● TASK OBJECTIVE
Find the lines of the material below that include the string "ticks", then copy each one.

● SOURCE MATERIAL
****************
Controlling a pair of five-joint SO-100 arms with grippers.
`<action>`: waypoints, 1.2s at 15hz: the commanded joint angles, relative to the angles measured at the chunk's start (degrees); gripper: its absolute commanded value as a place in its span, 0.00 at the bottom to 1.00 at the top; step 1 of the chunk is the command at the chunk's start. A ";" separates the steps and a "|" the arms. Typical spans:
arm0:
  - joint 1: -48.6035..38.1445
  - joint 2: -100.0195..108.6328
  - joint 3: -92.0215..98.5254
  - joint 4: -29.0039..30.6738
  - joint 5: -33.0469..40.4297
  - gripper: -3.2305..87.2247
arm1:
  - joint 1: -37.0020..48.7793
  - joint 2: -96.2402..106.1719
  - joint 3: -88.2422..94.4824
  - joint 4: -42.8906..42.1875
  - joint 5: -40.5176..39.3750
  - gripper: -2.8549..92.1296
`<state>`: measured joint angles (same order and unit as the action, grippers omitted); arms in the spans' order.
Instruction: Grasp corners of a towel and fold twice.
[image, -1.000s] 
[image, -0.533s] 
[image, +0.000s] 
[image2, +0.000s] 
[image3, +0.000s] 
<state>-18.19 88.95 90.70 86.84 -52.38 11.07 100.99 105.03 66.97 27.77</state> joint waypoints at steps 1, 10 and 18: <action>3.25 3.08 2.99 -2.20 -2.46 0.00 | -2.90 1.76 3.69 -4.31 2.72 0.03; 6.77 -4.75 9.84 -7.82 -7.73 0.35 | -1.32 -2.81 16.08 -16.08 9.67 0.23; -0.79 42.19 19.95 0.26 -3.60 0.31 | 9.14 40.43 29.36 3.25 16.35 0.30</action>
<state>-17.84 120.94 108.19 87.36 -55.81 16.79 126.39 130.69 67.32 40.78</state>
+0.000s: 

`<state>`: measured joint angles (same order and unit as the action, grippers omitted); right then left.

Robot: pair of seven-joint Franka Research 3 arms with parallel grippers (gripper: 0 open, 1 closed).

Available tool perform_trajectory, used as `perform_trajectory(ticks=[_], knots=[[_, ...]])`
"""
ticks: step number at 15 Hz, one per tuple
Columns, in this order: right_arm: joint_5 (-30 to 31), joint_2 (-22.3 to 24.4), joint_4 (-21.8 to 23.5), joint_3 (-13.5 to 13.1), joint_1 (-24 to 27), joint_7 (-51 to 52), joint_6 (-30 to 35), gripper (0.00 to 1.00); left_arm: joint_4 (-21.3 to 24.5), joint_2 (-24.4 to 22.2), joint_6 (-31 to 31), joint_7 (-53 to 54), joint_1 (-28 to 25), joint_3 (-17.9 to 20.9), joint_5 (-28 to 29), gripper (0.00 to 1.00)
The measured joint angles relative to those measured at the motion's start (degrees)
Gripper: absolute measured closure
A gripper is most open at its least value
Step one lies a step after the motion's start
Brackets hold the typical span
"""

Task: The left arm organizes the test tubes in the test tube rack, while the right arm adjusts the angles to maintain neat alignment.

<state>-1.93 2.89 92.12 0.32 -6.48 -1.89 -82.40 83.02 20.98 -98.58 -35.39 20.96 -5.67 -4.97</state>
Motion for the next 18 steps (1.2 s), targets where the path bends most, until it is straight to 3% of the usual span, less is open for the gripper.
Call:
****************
● WORKED SOLUTION
Available tool perform_trajectory, used as `perform_trajectory(ticks=[_], knots=[[_, ...]])`
ticks: step number at 15 Hz, one per tuple

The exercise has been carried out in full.